Surat untuk Kepala Daerah*


Kepada Yth.
Ibu Ida Idham Samawi
Di Bantul

Dengan hormat,

Ibu, ini adalah kali pertama kita berjumpa, melalui surat ini. Bagaimana kabar Ibu di sana? Semoga baik-baik saja. Dengan begitu, saya harap Ibu bisa menjalankan amanah sebagai bupati dengan baik. Saya juga berharap Ibu bisa meneruskan pembangunan dan kebijakan Pak Idham yang baik dan memperbaiki yang belum, sebagaimana harapan semua warga Bantul saat memilih Ibu.


Ibu, melalui surat ini saya ingin mencurahkan kerisauan saya atas keadaan Kabupaten Bantul.  Kita akan melihat Bantul sebagai sebuah daerah pinggiran kota (urban fringe area). Pertumbuhan Kota Yogyakarta yang mulai beranjak ke arah metropolis membuat Bantul mau tidak mau turut terkena imbasnya. Ibu tentu juga menyaksikan bagaimana sawah-sawah beralih fungsi menjadi perumahan dan bangunan yang lain. Di daerah saya Bu, di Sedayu, mulai muncul rumah permanen di lahan tebu atau sawah, sekarang memang masih sendirian namun bukan tidak mungkin akan jadi lebih banyak layaknya perkampungan. Di daerah seperti Kasihan dan Banguntapan yang berbatasan langsung dengan kota, lajunya jauh lebih cepat apalagi dengan kehadiran developer.

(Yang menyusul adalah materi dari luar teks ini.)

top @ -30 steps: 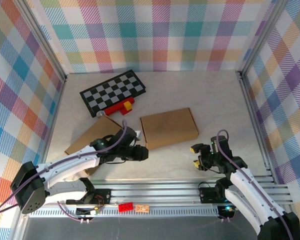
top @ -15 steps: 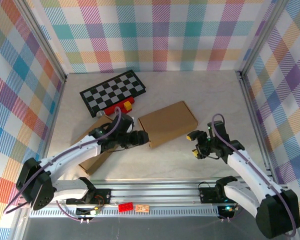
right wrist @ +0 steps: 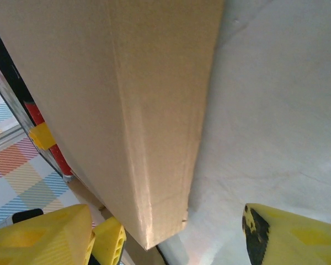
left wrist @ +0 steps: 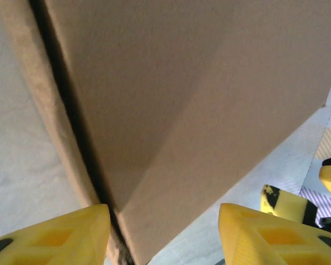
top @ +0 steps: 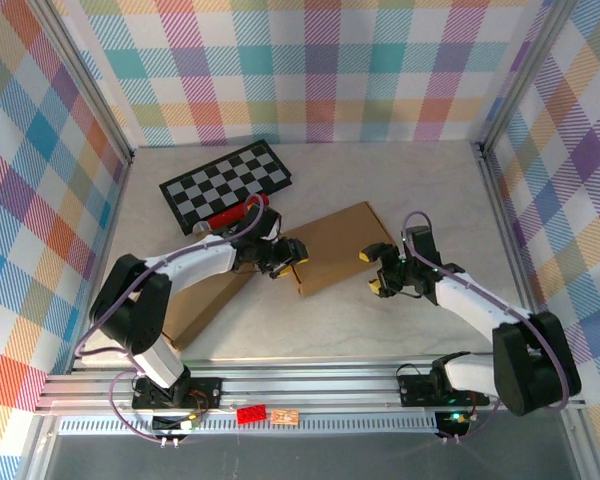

Masalahnya Bu, bukan saja mengenai densifikasi permukiman namun juga menyangkut pola adaptasi masyarakat akan budaya baru perkotaan yang berbeda dengan pedesaan. Juga, pola adaptasi pola pengaturan pemerintah, hari ini mungkin Pemkab Bantul belum merasa perlu memikirkan tentang sampah dan transportasi publik  namun seiring laju Bantul yang mengkota maka rasanya kebijakan preventif perlu dilakukan untuk menyelesaikan masalah-masalah perkotaan. Ini hanya usul saya  Bu, supaya tidak terlanjur ruwet seperti kota-kota yang  lain. Karena saya dan masyarakat Bantul yang lain masih ingin kabupaten ini tetap asri dan nyaman untuk ditinggali hingga nanti.
Bantul memang nyaman Bu. Apalagi bagi orang-orang kota yang sudah penat dengan knalpot dan pekerjaan menggunung. Di Bantul, masih ada sawah-sawah luas, pohon-pohon rindang, masyarakat desa yang erat dengan komunalismenya, serta berbagai fasilitas kesenian, akses ke kota pun sangat mudah dan dekat. Oleh karena itu, banyak orang memilih tinggal di Bantul dan tetap bekerja atau bersekolah di kota. Pola mobilitas warga DIY memang rata-rata didominasi oleh mereka yang nglaju (Giyarsih, ___ ). Seperti yang saya alami setiap hari Bu. Akibatnya, jalan-jalan menuju kota padat bukan main pada jam berangakat dan pulang kantor.

Memang bukan hal yang mudah namun pasti bisa. Saya pernah dengar dari Kepala Dinas Pariwisata Jogja bahwa mengatur kota benar-benar bukan mudah. Beliau menyatakan, kadang seorang pemimpin tidak bisa menembus birokrasi. Apakah Ibu mengalami hal serupa? Birokrasi memang sering kali punya nalarnya sendiri. Birokrasi yang diidealkan Weber sebagai organisasi yang hirarkis dan non politis rasanya masih sulit terwujud. Birokrasi kita terlanjur biasa berpolitik. Ego sektoral dalam birokrasi kadang menyulitkan kepala daerah dalam mengambil kebijakan publik. Belum lagi kadang mereka bekerja seperti mesin, berdasarkan hafalan luar kepala dan bila sistem berubah jadi sulit menyesuaikan. Namun, saya lihat, Pak Idham mampu menerobos birokrasi ini dengan berbagai program seperti babonisasi dan jatinisasi. Pak Idham tentu sudah membagi trik suksesnya pada Ibu ya.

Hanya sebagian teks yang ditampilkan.